* _Activity_
From the data below, set down exactly the lines between the one holding "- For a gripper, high" and the one holding "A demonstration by", inclusive, and no others.

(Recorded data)
━━━━━━━━━━
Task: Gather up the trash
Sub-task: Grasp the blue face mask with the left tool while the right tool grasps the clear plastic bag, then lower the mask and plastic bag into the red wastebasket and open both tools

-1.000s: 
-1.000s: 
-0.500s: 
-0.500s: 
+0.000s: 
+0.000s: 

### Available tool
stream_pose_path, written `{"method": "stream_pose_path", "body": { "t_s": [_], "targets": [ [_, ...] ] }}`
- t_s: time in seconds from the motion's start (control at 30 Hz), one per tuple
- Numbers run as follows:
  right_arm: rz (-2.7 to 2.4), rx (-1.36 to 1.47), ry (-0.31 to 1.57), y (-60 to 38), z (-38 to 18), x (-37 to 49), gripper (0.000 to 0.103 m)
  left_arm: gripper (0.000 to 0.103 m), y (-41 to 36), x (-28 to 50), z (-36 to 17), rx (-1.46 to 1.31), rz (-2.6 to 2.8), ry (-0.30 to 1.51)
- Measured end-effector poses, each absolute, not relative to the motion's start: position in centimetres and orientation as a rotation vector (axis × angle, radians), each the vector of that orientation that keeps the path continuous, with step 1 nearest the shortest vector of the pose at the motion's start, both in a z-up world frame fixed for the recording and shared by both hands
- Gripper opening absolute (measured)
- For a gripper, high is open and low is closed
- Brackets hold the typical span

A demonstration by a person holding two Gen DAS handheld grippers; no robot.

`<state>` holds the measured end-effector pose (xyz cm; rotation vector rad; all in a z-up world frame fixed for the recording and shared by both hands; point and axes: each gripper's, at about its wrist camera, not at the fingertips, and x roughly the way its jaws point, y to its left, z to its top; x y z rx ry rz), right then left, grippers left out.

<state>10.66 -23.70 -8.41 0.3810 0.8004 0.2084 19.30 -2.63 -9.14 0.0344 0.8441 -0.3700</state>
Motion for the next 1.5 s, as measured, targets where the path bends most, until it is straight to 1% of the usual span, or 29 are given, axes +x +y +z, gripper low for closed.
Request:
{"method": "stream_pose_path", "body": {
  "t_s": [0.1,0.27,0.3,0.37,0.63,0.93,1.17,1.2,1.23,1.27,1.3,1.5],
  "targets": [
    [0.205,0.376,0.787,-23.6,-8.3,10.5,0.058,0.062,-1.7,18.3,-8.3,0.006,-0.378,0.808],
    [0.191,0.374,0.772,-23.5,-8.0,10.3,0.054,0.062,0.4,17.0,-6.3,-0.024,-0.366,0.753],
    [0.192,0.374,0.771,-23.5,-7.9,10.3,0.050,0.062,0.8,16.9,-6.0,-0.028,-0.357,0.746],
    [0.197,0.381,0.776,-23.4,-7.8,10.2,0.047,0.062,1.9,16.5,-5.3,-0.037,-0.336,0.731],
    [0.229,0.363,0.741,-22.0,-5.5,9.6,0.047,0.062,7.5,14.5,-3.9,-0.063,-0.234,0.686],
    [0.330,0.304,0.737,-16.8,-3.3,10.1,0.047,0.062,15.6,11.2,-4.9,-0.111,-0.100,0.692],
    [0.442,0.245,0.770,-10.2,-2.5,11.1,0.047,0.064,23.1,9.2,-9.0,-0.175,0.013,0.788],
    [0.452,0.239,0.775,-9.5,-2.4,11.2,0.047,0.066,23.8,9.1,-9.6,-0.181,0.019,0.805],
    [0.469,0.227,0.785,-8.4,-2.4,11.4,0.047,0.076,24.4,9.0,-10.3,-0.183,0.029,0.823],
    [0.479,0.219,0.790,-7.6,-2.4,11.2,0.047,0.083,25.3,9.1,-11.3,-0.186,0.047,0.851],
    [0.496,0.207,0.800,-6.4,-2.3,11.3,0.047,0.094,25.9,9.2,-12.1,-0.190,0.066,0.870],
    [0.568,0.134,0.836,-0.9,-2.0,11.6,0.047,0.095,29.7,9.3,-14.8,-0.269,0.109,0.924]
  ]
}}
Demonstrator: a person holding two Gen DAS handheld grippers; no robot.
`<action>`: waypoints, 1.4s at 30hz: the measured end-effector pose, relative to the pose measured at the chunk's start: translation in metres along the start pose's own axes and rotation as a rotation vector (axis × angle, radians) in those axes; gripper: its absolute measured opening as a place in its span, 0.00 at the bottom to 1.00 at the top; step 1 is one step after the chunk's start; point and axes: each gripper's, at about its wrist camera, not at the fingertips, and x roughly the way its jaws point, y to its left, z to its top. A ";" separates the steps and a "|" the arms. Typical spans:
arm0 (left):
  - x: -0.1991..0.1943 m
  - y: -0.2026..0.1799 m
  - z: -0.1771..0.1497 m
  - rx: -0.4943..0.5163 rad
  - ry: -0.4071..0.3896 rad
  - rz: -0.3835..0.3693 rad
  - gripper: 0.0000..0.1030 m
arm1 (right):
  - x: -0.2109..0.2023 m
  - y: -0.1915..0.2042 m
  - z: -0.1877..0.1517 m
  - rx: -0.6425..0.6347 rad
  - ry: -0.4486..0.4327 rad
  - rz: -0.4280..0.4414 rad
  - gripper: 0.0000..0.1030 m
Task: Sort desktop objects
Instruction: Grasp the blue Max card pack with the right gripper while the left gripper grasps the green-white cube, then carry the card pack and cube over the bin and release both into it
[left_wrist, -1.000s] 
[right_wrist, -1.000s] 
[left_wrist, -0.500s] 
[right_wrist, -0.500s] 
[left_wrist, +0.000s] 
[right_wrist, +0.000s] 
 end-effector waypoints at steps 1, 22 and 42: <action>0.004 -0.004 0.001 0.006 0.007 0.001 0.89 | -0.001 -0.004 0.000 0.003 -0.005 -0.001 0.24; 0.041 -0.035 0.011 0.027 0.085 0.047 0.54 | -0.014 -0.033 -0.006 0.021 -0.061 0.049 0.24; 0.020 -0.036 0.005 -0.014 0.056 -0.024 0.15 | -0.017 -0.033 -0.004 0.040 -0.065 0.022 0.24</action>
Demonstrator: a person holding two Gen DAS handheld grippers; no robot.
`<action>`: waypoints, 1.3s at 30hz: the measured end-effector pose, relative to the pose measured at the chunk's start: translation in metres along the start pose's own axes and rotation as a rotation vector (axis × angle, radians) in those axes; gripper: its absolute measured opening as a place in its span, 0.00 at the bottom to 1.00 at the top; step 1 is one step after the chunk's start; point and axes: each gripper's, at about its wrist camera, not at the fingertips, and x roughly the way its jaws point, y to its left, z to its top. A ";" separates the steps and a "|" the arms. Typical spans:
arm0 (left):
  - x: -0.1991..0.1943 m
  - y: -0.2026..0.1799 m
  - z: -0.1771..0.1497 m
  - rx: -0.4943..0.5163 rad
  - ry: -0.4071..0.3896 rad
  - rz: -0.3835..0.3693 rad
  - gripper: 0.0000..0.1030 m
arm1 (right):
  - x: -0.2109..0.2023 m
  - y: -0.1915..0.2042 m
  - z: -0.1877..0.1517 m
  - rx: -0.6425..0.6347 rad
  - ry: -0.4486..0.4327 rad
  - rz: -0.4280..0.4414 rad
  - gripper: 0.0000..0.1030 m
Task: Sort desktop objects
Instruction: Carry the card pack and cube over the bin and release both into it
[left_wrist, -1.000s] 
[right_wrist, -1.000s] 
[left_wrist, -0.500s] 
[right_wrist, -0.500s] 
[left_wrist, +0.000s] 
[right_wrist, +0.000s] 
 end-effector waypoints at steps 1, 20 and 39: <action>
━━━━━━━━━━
* _Solution_
- For a gripper, high is open and low is closed
- Brackets hold the typical span

A demonstration by a person holding two Gen DAS handheld grippers; no robot.

This output is complete as it stands.